Immer wieder war heuer von gewalttätigen oder randalierenden Jugendlichen und Banden die Rede. Auch Salto hat mehrmals darüber berichtet. Und auch im HdS ist man auf das Thema aufmerksam geworden, bzw. hat es selbst mitbekommen: Gerade im Sommer sah man dort immer wieder Jugendliche herumhängen, die scheinbar nirgendwo anders Platz fanden. „Wenn man die Anzahl an Schülern und Studenten betrachtet, bietet Brixen noch zu wenig Entfaltungsmöglichkeiten für junge Leute“, berichtet Niklas Klinge, Mitglied der Hausleitung des HdS.

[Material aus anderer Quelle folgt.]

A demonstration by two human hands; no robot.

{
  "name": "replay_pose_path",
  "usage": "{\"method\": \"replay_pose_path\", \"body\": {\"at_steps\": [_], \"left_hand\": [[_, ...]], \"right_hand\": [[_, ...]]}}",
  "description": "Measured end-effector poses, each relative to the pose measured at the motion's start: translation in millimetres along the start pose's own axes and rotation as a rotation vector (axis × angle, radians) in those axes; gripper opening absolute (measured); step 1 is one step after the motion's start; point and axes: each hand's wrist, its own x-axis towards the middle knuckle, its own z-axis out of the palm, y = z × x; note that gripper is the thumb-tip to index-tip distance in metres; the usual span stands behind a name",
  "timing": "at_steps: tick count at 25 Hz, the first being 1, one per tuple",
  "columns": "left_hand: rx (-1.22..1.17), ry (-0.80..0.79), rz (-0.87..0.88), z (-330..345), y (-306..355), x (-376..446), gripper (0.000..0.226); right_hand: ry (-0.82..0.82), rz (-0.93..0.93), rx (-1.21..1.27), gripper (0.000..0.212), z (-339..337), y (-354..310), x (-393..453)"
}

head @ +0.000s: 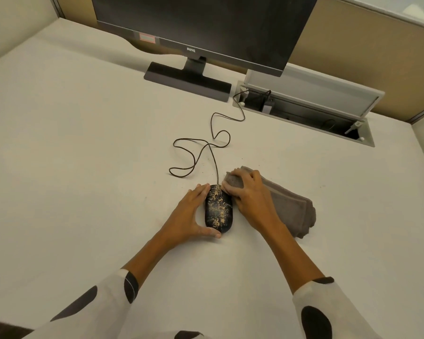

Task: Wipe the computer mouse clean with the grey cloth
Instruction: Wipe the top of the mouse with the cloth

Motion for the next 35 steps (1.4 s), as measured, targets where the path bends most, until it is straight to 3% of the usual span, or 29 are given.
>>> {"method": "replay_pose_path", "body": {"at_steps": [4, 11, 17, 23, 30, 35], "left_hand": [[0.011, 0.001, 0.015, 1, -1, 2, 0.117], [0.002, 0.004, -0.011, 0, 0, 1, 0.118], [-0.009, 0.010, -0.008, 1, 0, 1, 0.118], [-0.004, 0.011, -0.014, 0, -2, 1, 0.118], [0.013, 0.005, -0.011, 2, -5, 4, 0.120], [-0.003, 0.003, -0.005, 1, -5, 3, 0.119]], "right_hand": [[0.023, -0.055, 0.000, 0.048, 1, -6, -26], [-0.045, 0.021, -0.002, 0.035, 5, -8, 11], [0.016, -0.040, 0.117, 0.071, 13, -11, -44], [-0.065, 0.042, 0.069, 0.044, 8, -8, 2], [0.021, 0.036, 0.206, 0.058, 10, -26, -51], [-0.039, 0.114, 0.102, 0.040, 9, -16, -9]]}}
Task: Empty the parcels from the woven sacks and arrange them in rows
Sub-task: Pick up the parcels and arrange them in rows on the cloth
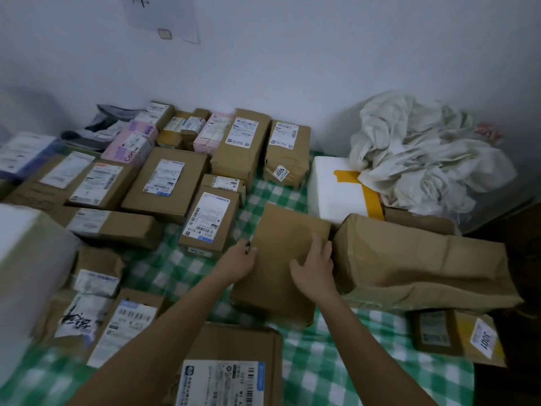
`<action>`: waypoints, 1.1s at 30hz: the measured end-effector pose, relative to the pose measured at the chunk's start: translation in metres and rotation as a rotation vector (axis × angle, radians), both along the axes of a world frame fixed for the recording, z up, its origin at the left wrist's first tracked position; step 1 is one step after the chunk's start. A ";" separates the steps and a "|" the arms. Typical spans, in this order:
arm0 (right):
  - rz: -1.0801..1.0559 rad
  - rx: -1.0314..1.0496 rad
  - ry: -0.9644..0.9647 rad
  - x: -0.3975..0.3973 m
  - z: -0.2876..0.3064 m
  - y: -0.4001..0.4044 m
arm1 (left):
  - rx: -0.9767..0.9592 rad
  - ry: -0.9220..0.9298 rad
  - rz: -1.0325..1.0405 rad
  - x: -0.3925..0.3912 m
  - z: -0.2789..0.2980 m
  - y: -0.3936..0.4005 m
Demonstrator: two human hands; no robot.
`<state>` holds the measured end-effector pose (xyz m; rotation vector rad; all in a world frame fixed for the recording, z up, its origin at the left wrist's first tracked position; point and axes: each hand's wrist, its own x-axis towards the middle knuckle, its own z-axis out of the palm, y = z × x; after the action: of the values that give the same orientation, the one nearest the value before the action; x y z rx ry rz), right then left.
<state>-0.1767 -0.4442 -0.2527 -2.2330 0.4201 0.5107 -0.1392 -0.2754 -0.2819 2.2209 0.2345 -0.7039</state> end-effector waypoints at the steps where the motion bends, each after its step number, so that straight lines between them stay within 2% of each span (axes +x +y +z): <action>1: -0.013 0.004 -0.024 0.001 0.001 0.002 | 0.000 0.000 0.009 -0.001 0.002 0.000; 5: -0.016 0.006 -0.136 0.004 0.009 0.010 | 0.012 0.006 0.037 -0.001 0.002 0.011; 8: -0.014 0.004 -0.218 0.008 0.012 0.014 | 0.075 -0.103 0.055 -0.001 0.000 0.022; 10: -0.098 0.114 -0.284 0.011 0.011 0.017 | 0.186 -0.237 0.063 -0.001 0.001 0.028; 13: -0.325 0.332 -0.348 0.015 0.006 0.019 | 0.307 -0.328 0.042 -0.001 0.003 0.035; 16: -0.319 0.280 -0.284 0.018 -0.005 0.017 | 0.306 -0.340 0.010 -0.001 0.001 0.039; 20: -0.324 0.340 -0.063 0.019 -0.014 0.015 | 0.294 -0.257 0.040 0.000 -0.007 0.045; 26: -0.395 0.632 0.162 0.015 -0.019 0.017 | 0.142 -0.112 0.094 0.002 -0.002 0.048; 29: -0.377 0.634 0.076 0.015 -0.014 0.020 | 0.059 -0.048 0.132 0.004 0.006 0.052; 33: -0.357 0.535 -0.130 0.027 0.008 0.014 | -0.172 0.026 0.118 0.005 0.030 0.051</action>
<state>-0.1497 -0.4300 -0.2445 -1.6209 0.5290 0.2467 -0.1342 -0.2244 -0.2516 2.0189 0.3036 -0.6634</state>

Doch wie sieht die Situation von jungen Menschen in Südtirol im Jahr 2022 wirklich aus? Wie kann man ihnen helfen, besser mit sich selber und der Welt um sie herum zurechtzukommen? Salto.bz hat mit Menschen gesprochen, die von Berufswegen mit Jugendlichen und ihren Problemen zu tun haben: Dem Streetwork-Team des Burggrafenamtes, deren Leiterin Sandra Durnwalder ist.

Salto.bz: Sehr geehrte Frau Durnwalder, danke, dass Sie und Ihre Kolleginnen und Kollegen sich die Zeit für dieses Interview nehmen. Eine Frage vorab: Was ist Streetwork? Was machen Streetworkerinnen und Streetworker?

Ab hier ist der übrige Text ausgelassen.